GPU support#
This section describes the main ways to run BOUT++ work efficiently on GPUs or other accelerator-style backends.
There are now two complementary levels of optimization:
Write ordinary field algebra and let BOUT++ keep many algebraic expressions lazy until assignment or reduction.
Drop down to explicit
RAJAloops and single-index operators when you want complete control over loop fusion and kernel structure.
The first approach is usually the best starting point. The second is for hot loops where you want to manually combine derivative operators, accessors, and run-time captures in one kernel.
Automatic fusion with field expressions#
Many algebraic operations on fields can now be represented as lazy expressions. This keeps user code close to the familiar field-based style while reducing temporary fields and extra passes over memory.
Typical examples are:
Field3D rhs = sqrt(SQ(n) + SQ(T));
ddt(n) = source * profile - sink * n;
BoutReal max_error = max(abs(lhs - rhs), true);
This is the highest-level route to better execution behavior, and it is usually the most maintainable. See Field Expressions for the details of what stays lazy and when evaluation happens.
Lazy expressions mainly help with algebraic fusion.
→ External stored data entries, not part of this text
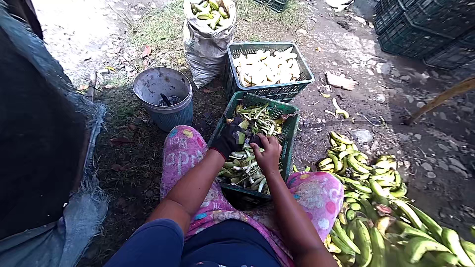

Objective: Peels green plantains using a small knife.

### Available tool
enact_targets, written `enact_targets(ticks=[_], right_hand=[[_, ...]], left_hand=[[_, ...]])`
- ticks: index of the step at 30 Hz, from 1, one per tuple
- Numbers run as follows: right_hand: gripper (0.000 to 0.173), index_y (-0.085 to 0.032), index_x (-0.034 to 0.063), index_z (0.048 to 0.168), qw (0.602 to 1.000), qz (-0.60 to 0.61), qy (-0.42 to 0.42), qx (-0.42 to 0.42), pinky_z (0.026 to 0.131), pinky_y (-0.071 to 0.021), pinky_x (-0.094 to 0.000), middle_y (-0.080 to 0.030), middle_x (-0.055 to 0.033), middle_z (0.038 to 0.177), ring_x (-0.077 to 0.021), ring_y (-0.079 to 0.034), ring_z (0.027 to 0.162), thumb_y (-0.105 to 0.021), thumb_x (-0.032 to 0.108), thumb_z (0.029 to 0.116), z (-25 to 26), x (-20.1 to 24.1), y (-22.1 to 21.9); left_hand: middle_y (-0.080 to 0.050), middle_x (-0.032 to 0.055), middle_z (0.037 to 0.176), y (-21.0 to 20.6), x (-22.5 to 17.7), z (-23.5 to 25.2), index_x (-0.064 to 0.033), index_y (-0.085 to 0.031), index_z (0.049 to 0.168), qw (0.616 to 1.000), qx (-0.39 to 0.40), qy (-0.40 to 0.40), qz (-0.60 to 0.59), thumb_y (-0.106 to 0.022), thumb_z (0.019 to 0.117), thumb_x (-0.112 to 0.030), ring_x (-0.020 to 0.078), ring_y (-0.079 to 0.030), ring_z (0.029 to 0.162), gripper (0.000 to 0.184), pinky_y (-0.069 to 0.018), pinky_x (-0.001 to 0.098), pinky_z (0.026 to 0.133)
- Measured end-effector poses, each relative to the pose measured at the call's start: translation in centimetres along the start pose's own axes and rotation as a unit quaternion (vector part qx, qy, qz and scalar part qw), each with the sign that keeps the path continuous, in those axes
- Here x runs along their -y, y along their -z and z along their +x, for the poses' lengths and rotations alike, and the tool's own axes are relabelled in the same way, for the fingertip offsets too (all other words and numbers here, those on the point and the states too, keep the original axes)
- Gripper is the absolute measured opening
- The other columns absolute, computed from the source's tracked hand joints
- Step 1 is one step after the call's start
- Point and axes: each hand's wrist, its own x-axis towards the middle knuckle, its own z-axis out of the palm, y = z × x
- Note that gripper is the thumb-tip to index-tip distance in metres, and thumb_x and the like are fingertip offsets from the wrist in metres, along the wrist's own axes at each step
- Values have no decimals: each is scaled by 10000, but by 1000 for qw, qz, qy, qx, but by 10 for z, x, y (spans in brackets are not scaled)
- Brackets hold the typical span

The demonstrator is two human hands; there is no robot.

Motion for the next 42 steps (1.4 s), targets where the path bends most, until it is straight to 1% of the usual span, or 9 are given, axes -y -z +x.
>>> enact_targets(ticks=[3,9,14,18,24,30,38,40,42], right_hand=[[568,-659,193,1365,988,74,-132,40,949,-459,-648,-666,-193,1183,-404,-612,1137,-463,599,1019,11,-10,5],[568,-640,115,1360,942,179,-284,18,1045,-444,-635,-641,-194,1327,-374,-587,1253,-393,542,1077,20,-50,12],[545,-660,160,1361,979,148,-98,105,1000,-483,-591,-652,-164,1249,-335,-612,1171,-500,554,1021,6,-38,24],[592,-730,225,1279,991,26,76,107,950,-453,-614,-682,-152,1108,-350,-638,1054,-553,675,937,2,-22,16],[559,-631,164,1386,946,173,-273,0,989,-439,-678,-624,-217,1299,-412,-576,1216,-466,576,1046,20,-38,6],[522,-626,123,1380,897,292,-321,-77,989,-483,-592,-636,-213,1269,-355,-610,1167,-508,511,1052,23,-62,22],[500,-664,106,1324,893,265,-361,-43,1045,-469,-554,-668,-190,1262,-329,-612,1211,-504,498,1057,31,-81,47],[545,-653,120,1360,900,245,-361,-10,1068,-448,-587,-653,-200,1302,-345,-598,1244,-500,538,1046,30,-80,46],[577,-651,149,1377,908,217,-358,22,1070,-413,-634,-639,-194,1332,-356,-582,1264,-505,583,1026,27,-76,46]], left_hand=[[-641,43,1096,-5,6,-21,-165,-581,1322,981,10,-58,187,-452,1077,-328,118,-617,891,321,-543,340,734],[-667,4,1133,-19,4,-23,-191,-593,1341,991,95,-21,92,-425,1082,-366,82,-633,947,355,-553,313,822],[-581,-29,784,3,13,-9,-179,-618,1078,999,27,12,18,-469,1052,-382,62,-531,602,253,-471,239,526],[-631,-4,891,-1,2,-18,-161,-600,1163,1000,-11,-7,15,-411,1071,-384,76,-604,719,307,-537,266,641],[-651,109,1226,-7,10,-31,-122,-586,1347,933,-6,-106,344,-600,997,-134,201,-635,1067,351,-537,436,900],[-623,183,1314,-1,15,10,-58,-547,1416,902,39,9,431,-537,1056,-263,262,-612,1157,414,-490,472,998],[-677,234,1120,21,14,48,-42,-660,1199,590,224,176,755,-565,974,-513,422,-647,1064,530,-469,703,885],[-677,240,1161,19,-24,74,-32,-667,1226,612,194,122,757,-584,989,-470,423,-643,1105,505,-463,691,939],[-676,227,1119,15,-69,92,-26,-619,1272,732,94,0,674,-575,1011,-392,367,-662,1023,451,-513,604,898]])
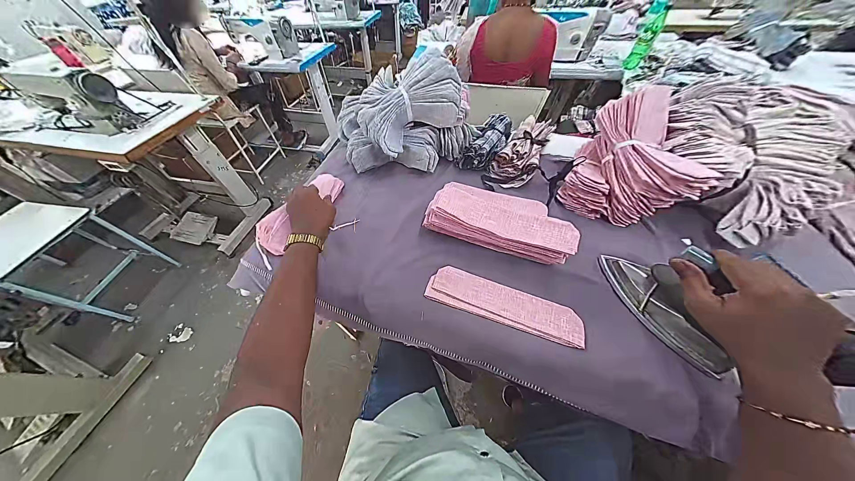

If your hot path is dominated by differential operators and you need to fuse those operators into a single explicit loop, use the lower-level approach described below.
Manual fusion with RAJA loops#
To use the single-index operators and the BOUT_FOR_RAJA loop macro:
#include "bout/single_index_ops.hxx"
#include "bout/rajalib.hxx"
To run part of a physics-model RHS on a GPU, start by copying any class member variables needed inside the loop into local variables, or capture them explicitly:
auto _setting = setting;
Then create FieldAccessor objects to read and write field data inside
the loop:
auto n_acc = FieldAccessor<>(n);
auto phi_acc = FieldAccessor<>(phi);
There are also Field2DAccessor objects for Field2D. If fields are
staggered, the expected location can be supplied as a template
parameter:
auto Jpar_acc = FieldAccessor<CELL_YLOW>(Jpar);
Finally the loop itself can be written as:
Field3D result;
auto result_acc = FieldAccessor<>(result);
BOUT_FOR_RAJA(i, region) {
result_acc[i] = -bracket(phi_acc, n_acc, i) - 2.0 * DDZ(n_acc, i);
};
Note the semicolon after the closing brace, which is needed because
this is the body of a lambda function. Inside the loop, operators such
as bracket and DDZ act at a single index i. These are the
single-index operators defined in bout/single_index_ops.hxx.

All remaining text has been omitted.